(PROBLEM DESCRIPTION): From the data below, return only the lines from the one with "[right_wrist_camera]" through the one with "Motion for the", exact and inclusive, with pictures left out.

(INFORMATION SHOWN):
+===+

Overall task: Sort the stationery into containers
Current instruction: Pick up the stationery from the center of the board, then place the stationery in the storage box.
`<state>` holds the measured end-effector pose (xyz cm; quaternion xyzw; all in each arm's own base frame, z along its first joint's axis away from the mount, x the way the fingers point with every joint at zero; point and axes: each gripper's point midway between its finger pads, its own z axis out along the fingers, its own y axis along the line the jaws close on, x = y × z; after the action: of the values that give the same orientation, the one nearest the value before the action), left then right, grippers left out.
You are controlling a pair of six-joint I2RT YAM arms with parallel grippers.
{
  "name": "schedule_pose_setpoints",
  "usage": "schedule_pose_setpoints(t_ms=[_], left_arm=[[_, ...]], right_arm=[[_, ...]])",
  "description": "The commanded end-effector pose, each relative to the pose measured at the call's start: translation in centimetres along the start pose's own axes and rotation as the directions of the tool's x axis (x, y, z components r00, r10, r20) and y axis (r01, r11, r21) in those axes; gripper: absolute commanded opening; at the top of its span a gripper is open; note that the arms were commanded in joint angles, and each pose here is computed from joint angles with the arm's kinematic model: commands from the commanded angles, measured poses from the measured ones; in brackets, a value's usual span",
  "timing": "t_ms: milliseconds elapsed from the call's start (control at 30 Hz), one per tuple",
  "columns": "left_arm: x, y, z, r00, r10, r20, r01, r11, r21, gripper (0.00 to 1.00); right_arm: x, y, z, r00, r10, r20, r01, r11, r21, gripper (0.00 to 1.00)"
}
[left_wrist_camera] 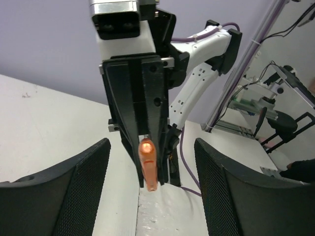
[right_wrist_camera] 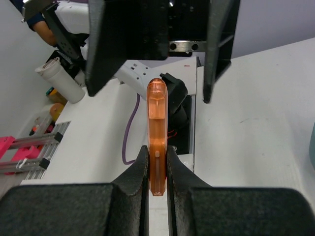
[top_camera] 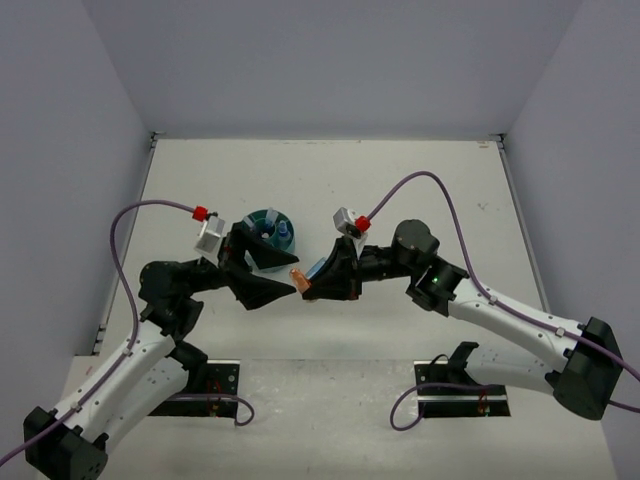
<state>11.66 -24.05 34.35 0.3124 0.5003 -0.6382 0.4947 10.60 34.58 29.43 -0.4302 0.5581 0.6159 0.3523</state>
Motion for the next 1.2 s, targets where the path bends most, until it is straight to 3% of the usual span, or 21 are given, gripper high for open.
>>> schedule_pose_setpoints(t_ms=[0,133,267,433,467,533,567,600,633,667,700,733,800,900,967,1033,1100,1133,1167], left_arm=[[-2.1,0.2,0.8,0.996,0.068,0.065,-0.067,0.998,-0.015,0.69],[-2.4,0.0,1.2,0.995,0.064,0.073,-0.063,0.998,-0.008,0.51],[-2.2,-0.7,1.6,0.997,0.054,0.063,-0.055,0.998,0.027,0.20],[-0.9,-0.9,2.2,1.000,0.018,0.018,-0.019,0.998,0.064,0.16],[-0.7,-0.7,2.3,1.000,0.008,0.008,-0.008,0.998,0.066,0.14],[-0.6,-0.7,2.5,1.000,0.000,0.002,0.000,0.998,0.068,0.00],[-0.6,-0.6,2.6,1.000,0.002,0.001,-0.002,0.998,0.064,0.00],[-0.7,-0.3,2.7,1.000,0.012,-0.002,-0.012,0.999,0.050,0.00],[-1.0,0.2,2.7,1.000,0.026,0.004,-0.027,0.999,0.022,0.00],[-1.6,0.8,2.8,0.999,0.034,0.016,-0.034,0.999,-0.025,0.00],[-2.0,1.6,2.9,0.999,0.033,0.014,-0.031,0.996,-0.085,0.00],[-2.6,2.6,2.8,0.999,0.044,0.017,-0.041,0.987,-0.157,0.00],[-4.1,5.1,2.1,0.995,0.103,0.015,-0.092,0.940,-0.330,0.00],[-7.7,10.3,-1.2,0.988,0.134,0.071,-0.048,0.721,-0.691,0.00],[-10.7,14.0,-5.9,0.972,0.222,0.074,-0.028,0.423,-0.906,0.00],[-12.8,15.5,-10.2,0.947,0.317,0.050,-0.002,0.162,-0.987,0.00],[-13.8,16.4,-13.3,0.920,0.392,0.017,0.024,-0.013,-1.000,0.00],[-14.5,17.0,-14.0,0.895,0.445,0.029,0.056,-0.047,-0.997,0.00],[-14.8,17.5,-13.8,0.885,0.464,0.036,0.047,-0.013,-0.999,0.00]], right_arm=[[-2.3,2.1,0.0,0.995,-0.093,0.042,0.096,0.992,-0.076,0.00],[-2.2,1.3,0.1,0.995,-0.089,0.040,0.091,0.995,-0.041,0.00],[-2.8,1.0,0.4,0.995,-0.087,0.049,0.088,0.996,-0.029,0.00],[-3.7,1.2,0.5,0.994,-0.093,0.064,0.095,0.995,-0.028,0.00],[-3.9,1.2,0.5,0.993,-0.096,0.067,0.098,0.995,-0.028,0.00],[-4.0,1.3,0.5,0.992,-0.101,0.070,0.103,0.994,-0.025,0.00],[-4.0,1.1,0.4,0.992,-0.102,0.071,0.103,0.995,-0.014,0.00],[-3.8,0.7,0.4,0.992,-0.100,0.071,0.100,0.995,0.008,0.06],[-3.8,0.3,0.3,0.992,-0.097,0.074,0.095,0.995,0.035,0.19],[-3.8,0.0,0.1,0.992,-0.096,0.080,0.091,0.994,0.062,0.44],[-3.6,-0.6,-0.1,0.993,-0.090,0.082,0.082,0.992,0.098,0.79],[-3.4,-1.5,-0.4,0.993,-0.083,0.089,0.069,0.986,0.152,0.98],[-3.0,-4.1,-1.6,0.991,-0.070,0.115,0.033,0.955,0.296,0.99],[-2.3,-6.6,-4.1,0.986,-0.062,0.155,-0.015,0.893,0.450,0.99],[-1.4,-9.6,-7.0,0.978,-0.074,0.194,-0.066,0.776,0.627,0.99],[-0.8,-10.2,-8.8,0.973,-0.078,0.218,-0.097,0.716,0.691,0.99],[-0.6,-10.3,-10.3,0.966,-0.103,0.237,-0.108,0.673,0.732,0.99],[-0.4,-10.1,-10.5,0.966,-0.108,0.234,-0.102,0.672,0.733,0.99],[-0.2,-9.7,-10.6,0.968,-0.122,0.221,-0.079,0.682,0.727,0.99]])
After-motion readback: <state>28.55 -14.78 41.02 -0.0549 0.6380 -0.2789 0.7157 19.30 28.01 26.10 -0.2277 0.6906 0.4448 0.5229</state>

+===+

(EXPECTED ANSWER):
[right_wrist_camera] 
[top_camera] 
<state>11.66 -24.05 34.35 0.3124 0.5003 -0.6382 0.4947 10.60 34.58 29.43 -0.4302 0.5581 0.6159 0.3523</state>
Motion for the next 1.2 s, targets where the path bends most, until it is straight to 3% of the usual span, or 21 are given, gripper high for open.

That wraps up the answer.